Love and suicide are spontaneously occurring things in human society that require no dogma or external power-structures to be maintained, as opposed to most religions. I personally think that religion as a social institution can be very susceptible to corruption and abuse and can have much further-reaching implications because of its “absolute” nature, than suidice or marriage.
And I think the absoluteness of religion is the reason the new atheists see it as so dangerous, because superstitious and hateful customs can be upheld for generations because of the apparent absolute nature of a dogma.
On one level it could be said that a religious person is demanding that others must have the same emotional reaction than oneself, because that emotional reaction is absolutely true. That’s what religious fanaticism is: force-feeding one’s own experience to make it a universal truth.

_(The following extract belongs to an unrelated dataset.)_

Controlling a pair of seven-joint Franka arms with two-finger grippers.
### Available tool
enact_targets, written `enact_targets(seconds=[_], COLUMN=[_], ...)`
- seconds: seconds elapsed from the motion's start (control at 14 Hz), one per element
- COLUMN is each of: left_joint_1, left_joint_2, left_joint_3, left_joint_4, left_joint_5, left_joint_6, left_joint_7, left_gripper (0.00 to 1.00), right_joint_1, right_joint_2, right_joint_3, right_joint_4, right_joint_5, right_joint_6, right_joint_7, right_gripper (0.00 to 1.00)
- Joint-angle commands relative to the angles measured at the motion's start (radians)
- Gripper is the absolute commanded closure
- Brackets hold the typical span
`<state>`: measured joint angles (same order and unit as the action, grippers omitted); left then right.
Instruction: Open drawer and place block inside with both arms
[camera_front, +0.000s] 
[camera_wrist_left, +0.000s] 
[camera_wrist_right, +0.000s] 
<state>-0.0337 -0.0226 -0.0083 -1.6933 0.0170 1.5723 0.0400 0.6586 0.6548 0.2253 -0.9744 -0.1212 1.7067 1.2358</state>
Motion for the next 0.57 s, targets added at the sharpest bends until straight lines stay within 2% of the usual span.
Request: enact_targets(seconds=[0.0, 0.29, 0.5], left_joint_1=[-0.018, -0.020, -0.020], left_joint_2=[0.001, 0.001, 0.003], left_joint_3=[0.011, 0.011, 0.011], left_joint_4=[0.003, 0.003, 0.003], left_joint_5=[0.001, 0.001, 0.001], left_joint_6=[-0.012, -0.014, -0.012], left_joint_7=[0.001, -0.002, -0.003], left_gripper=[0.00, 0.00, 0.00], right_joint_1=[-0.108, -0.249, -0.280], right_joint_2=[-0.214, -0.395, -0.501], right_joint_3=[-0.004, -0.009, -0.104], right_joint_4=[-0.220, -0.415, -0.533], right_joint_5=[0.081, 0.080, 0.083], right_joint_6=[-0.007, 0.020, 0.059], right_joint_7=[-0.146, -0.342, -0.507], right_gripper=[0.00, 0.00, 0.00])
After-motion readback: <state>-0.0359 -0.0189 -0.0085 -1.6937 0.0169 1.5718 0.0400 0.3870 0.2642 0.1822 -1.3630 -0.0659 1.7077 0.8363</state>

If a knitting club would start insisting that I have to love knitting or I’ll burn in hell, of course I would resist.
Robert Wright: “Dawkins, for example, has written that if there were no religion then there would be “no Israeli/Palestinian wars.” This view is wrong—the conflict started as an essentially secular argument over land—but it’s popular among parts of the U.S. and Israeli right. The reason is its suggestion that there’s no point in, say, removing Israeli settlements so long as the toxin of religion is in the air.”
Actually Wright gives the support to Dawkins argument: Had it NOT been for the religious connotation, this would have been a secular argument over land. But it is not a secular argument – you can’t separate religion from it, because Jews claim the right to this land on religious reasons and the RELIGIOUS right in US stands firm in their support of Israel.
As long as the religious people have dirty hands on account of their religion, all kinds of people will propose that religion itself be rejected.